### [Work instructions]
Your answer must be every line below, repeated exactly.

### [Data provided]
::::::

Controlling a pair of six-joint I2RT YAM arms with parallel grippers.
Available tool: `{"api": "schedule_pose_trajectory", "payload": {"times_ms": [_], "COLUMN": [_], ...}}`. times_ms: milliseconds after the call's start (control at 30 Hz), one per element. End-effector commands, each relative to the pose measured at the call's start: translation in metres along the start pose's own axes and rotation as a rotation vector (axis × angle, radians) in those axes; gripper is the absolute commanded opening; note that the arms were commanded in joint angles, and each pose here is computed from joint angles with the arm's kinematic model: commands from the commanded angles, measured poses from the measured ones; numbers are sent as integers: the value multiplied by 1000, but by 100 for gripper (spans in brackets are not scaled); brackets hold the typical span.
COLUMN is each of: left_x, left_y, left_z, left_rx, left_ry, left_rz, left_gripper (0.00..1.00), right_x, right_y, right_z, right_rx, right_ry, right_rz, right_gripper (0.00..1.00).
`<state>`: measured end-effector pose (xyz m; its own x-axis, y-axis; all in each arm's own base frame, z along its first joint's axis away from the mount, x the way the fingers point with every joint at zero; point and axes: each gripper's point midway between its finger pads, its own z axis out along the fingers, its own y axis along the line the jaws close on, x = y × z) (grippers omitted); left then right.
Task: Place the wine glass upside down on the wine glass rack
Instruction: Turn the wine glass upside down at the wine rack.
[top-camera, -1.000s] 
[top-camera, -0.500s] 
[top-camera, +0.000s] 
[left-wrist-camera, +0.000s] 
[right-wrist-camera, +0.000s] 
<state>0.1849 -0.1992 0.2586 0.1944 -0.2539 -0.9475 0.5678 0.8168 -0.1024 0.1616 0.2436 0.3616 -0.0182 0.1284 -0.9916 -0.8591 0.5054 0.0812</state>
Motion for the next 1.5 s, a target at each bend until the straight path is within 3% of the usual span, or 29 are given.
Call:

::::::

### [Solution to this task]
Controlling a pair of six-joint I2RT YAM arms with parallel grippers.
Available tool: `{"api": "schedule_pose_trajectory", "payload": {"times_ms": [_], "COLUMN": [_], ...}}`. times_ms: milliseconds after the call's start (control at 30 Hz), one per element. End-effector commands, each relative to the pose measured at the call's start: translation in metres along the start pose's own axes and rotation as a rotation vector (axis × angle, radians) in those axes; gripper is the absolute commanded opening; note that the arms were commanded in joint angles, and each pose here is computed from joint angles with the arm's kinematic model: commands from the commanded angles, measured poses from the measured ones; numbers are sent as integers: the value multiplied by 1000, but by 100 for gripper (spans in brackets are not scaled); brackets hold the typical span.
COLUMN is each of: left_x, left_y, left_z, left_rx, left_ry, left_rz, left_gripper (0.00..1.00), right_x, right_y, right_z, right_rx, right_ry, right_rz, right_gripper (0.00..1.00).
`<state>`: measured end-effector pose (xyz m; its own x-axis, y-axis; all in each arm's own base frame, z along its first joint's axis away from the mount, x the way the fingers point with every joint at zero; point and axes: each gripper's point midway between its finger pads, its own z axis out along the fingers, its own y axis along the line the jaws close on, x = y × z) (grippers omitted); left then right.
Task: Place the wine glass upside down on the wine glass rack
Instruction: Turn the wine glass upside down at the wine rack.
[top-camera, -1.000s] 
[top-camera, -0.500s] 
[top-camera, +0.000s] 
[left-wrist-camera, +0.000s] 
[right-wrist-camera, +0.000s] 
<state>0.1849 -0.1992 0.2586 0.1944 -0.2539 -0.9475 0.5678 0.8168 -0.1024 0.1616 0.2436 0.3616 -0.0182 0.1284 -0.9916 -0.8591 0.5054 0.0812</state>
Motion for the next 1.5 s, a target at each bend until the straight path is within 3% of the usual span, or 29 are given.
Call:

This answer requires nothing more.